Pat Thornton

Playing information
- Position: Hooker
Club
| Years | Team | Pld | T | G | FG | P |
| 1947–53 | Central Charlestown | ? | ? | ? | ? | ? |
| 1953 | South Sydney | 4 | 0 | 0 | 0 | 0 |
| 1954 | Central Charlestown | ? | ? | ? | ? | ? |
|  | Total |  |  |  |  |  |

= Pat Thornton (rugby league) =

Australian rugby league footballer

Pat Thorton was an Australian professional rugby league footballer who played one season in the New South Wales Rugby League (NSWRL).

== Playing career ==
Playing in Newcastle's lower grades since 1947, Thornton was a successful player for the Central Charlestown Butcher Boys club at the hooker position. Prior to his first grade stint, Thornton was remembered for his rivalry with Bob Crane of the (now defunct) Northern Suburbs Bulldogs RLFC. He was also noted for his heavily aggressive play in scrums, leading to frequent scrum infringements, which consequently resulted in many penalty calls from the referees.

Thornton made his professional rugby league debut with South Sydney in the opening round of the 1953 season against the Western Suburbs Magpies. He made three more consecutive appearances for the club, before making his final first grade appearance in Round 4.

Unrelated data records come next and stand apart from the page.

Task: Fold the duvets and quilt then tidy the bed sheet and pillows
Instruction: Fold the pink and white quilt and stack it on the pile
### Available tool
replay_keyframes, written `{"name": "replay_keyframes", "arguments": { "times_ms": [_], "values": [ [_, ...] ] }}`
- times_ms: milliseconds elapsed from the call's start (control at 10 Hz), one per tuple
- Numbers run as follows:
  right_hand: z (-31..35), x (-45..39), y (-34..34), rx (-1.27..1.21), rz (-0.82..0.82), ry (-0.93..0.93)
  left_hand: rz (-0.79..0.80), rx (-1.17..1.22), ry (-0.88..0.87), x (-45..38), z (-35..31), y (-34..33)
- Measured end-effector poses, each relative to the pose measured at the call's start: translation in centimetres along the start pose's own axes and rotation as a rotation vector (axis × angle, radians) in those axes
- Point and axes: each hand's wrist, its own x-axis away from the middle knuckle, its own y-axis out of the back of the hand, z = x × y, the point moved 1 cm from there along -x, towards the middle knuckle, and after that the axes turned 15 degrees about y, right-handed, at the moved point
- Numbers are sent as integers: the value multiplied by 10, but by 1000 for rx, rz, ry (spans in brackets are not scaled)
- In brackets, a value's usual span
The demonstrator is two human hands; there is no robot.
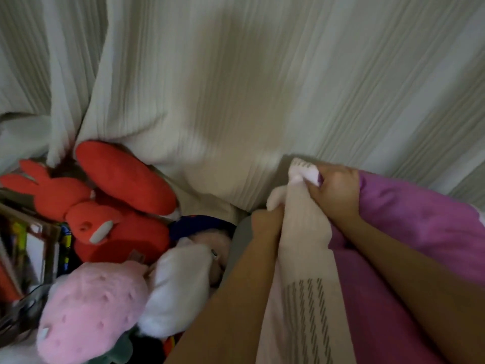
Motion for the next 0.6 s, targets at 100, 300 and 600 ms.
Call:
{"name": "replay_keyframes", "arguments": {
  "times_ms": [100,300,600],
  "values": [
    [1,-41,52,155,-236,9,-28,-65,-186,53,-60,-3],
    [-14,-83,59,257,-280,37,-34,-86,-256,19,-88,-4],
    [-22,-15,-80,-28,758,-270,152,-370,13,-1,-9,25]
  ]
}}
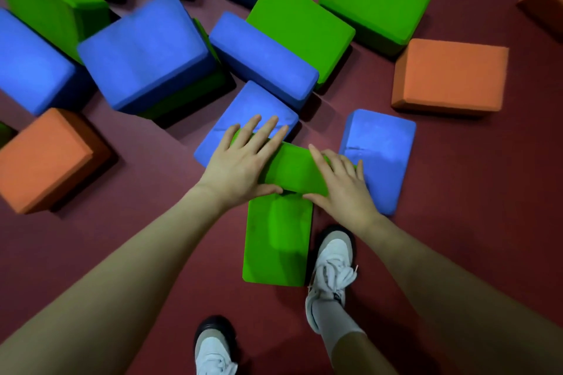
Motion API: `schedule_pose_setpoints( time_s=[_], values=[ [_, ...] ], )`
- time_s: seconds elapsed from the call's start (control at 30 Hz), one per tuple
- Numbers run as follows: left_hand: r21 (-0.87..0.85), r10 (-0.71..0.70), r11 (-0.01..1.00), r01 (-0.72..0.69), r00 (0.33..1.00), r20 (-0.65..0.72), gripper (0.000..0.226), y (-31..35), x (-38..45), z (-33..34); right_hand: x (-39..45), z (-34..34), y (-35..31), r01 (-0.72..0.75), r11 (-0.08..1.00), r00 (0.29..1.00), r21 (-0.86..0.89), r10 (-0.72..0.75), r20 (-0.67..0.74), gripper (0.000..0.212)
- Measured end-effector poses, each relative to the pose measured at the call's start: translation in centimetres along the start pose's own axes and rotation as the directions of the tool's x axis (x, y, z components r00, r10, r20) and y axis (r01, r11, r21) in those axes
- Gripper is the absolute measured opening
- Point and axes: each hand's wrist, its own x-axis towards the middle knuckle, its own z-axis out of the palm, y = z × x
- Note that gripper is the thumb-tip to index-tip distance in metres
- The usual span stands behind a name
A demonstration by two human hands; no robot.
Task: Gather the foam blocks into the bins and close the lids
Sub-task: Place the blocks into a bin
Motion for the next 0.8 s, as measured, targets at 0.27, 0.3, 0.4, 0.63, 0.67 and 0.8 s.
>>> schedule_pose_setpoints(
  time_s=[0.27, 0.3, 0.4, 0.63, 0.67, 0.8],
  values=[
    [0.060, 0.113, 0.993, -0.106, 0.984, -0.137, 0.097, -1.0, -3.8, -3.7, -1.3, -3.9, -4.1, 0.119, 0.987, 0.984, -0.110, -0.132, -0.119, 0.100],
    [0.054, 0.116, 0.993, -0.109, 0.981, -0.157, 0.090, -1.4, -4.7, -3.9, -1.6, -4.2, -4.9, 0.126, 0.986, 0.982, -0.113, -0.140, -0.131, 0.099],
    [0.042, 0.122, 0.992, -0.117, 0.978, -0.172, 0.073, -2.5, -8.0, -4.4, -2.8, -4.6, -7.8, 0.147, 0.981, 0.972, -0.127, -0.166, -0.164, 0.096],
    [-0.058, 0.061, 0.995, -0.077, 0.968, -0.242, 0.062, -3.9, -16.0, -4.9, -6.2, -3.3, -14.1, 0.151, 0.965, 0.969, -0.213, -0.188, -0.163, 0.070],
    [-0.096, 0.010, 0.995, -0.035, 0.968, -0.252, 0.062, -3.8, -17.0, -4.9, -6.5, -3.0, -14.9, 0.141, 0.970, 0.967, -0.197, -0.177, -0.181, 0.063],
    [-0.156, -0.229, 0.968, 0.198, 0.950, -0.214, 0.064, -1.9, -20.5, -3.9, -8.1, -1.6, -18.0, 0.068, 0.995, 0.975, -0.075, -0.082, -0.206, 0.052]
  ],
)
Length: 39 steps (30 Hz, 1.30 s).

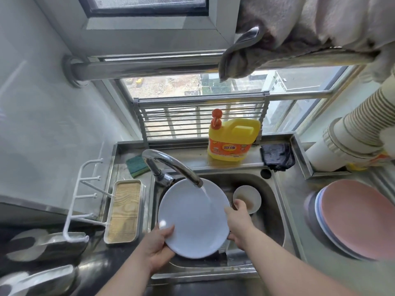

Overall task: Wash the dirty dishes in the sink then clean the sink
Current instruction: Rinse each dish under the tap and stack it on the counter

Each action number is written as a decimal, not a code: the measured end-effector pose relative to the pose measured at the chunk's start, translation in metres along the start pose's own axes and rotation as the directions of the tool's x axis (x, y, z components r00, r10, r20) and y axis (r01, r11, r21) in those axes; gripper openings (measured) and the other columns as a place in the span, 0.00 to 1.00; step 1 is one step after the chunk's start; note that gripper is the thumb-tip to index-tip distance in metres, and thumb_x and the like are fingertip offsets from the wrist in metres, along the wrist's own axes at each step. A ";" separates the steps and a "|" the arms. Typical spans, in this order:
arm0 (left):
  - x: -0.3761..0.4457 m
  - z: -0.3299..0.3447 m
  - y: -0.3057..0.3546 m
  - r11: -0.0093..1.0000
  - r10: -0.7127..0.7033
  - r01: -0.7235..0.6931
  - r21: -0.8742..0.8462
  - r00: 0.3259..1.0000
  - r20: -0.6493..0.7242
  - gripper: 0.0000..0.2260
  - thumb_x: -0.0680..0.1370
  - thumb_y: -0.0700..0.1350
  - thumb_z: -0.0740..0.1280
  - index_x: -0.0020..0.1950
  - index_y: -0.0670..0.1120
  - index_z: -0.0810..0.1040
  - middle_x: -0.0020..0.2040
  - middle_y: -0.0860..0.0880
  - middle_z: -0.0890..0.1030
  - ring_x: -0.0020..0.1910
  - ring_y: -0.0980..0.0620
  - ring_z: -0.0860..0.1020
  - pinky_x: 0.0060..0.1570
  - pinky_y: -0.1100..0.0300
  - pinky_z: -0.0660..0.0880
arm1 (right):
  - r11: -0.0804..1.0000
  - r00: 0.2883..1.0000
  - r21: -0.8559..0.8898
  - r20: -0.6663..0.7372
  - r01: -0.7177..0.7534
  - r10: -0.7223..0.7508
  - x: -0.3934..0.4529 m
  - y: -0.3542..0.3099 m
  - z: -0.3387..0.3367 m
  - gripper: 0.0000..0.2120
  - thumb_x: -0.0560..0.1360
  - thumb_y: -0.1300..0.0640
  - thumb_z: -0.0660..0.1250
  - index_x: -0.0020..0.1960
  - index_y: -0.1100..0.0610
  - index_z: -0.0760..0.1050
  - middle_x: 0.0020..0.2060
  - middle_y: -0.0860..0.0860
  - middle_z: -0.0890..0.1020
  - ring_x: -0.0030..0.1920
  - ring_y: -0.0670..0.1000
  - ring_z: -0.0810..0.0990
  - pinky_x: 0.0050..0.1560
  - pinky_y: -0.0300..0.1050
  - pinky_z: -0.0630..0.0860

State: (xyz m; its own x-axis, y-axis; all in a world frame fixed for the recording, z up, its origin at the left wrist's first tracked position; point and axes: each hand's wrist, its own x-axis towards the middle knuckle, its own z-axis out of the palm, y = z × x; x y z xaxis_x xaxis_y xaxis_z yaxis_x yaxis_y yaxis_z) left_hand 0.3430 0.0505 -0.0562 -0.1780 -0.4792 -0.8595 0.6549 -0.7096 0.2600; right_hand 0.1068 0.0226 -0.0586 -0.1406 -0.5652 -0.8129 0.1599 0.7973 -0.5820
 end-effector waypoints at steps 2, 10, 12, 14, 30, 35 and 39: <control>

He retired from rugby league on 2 June 1954, citing that the weekly Saturday afternoon games were interfering with his work commitments. Thornton also stated he wanted to spend more time with family, although numerous pundits believed Thornton's decision to retire from the game occurred out of frustration and dissatisfaction from the referees' officiating around scrum penalties, especially after Central's game against the Western Suburbs Rosellas in May that year.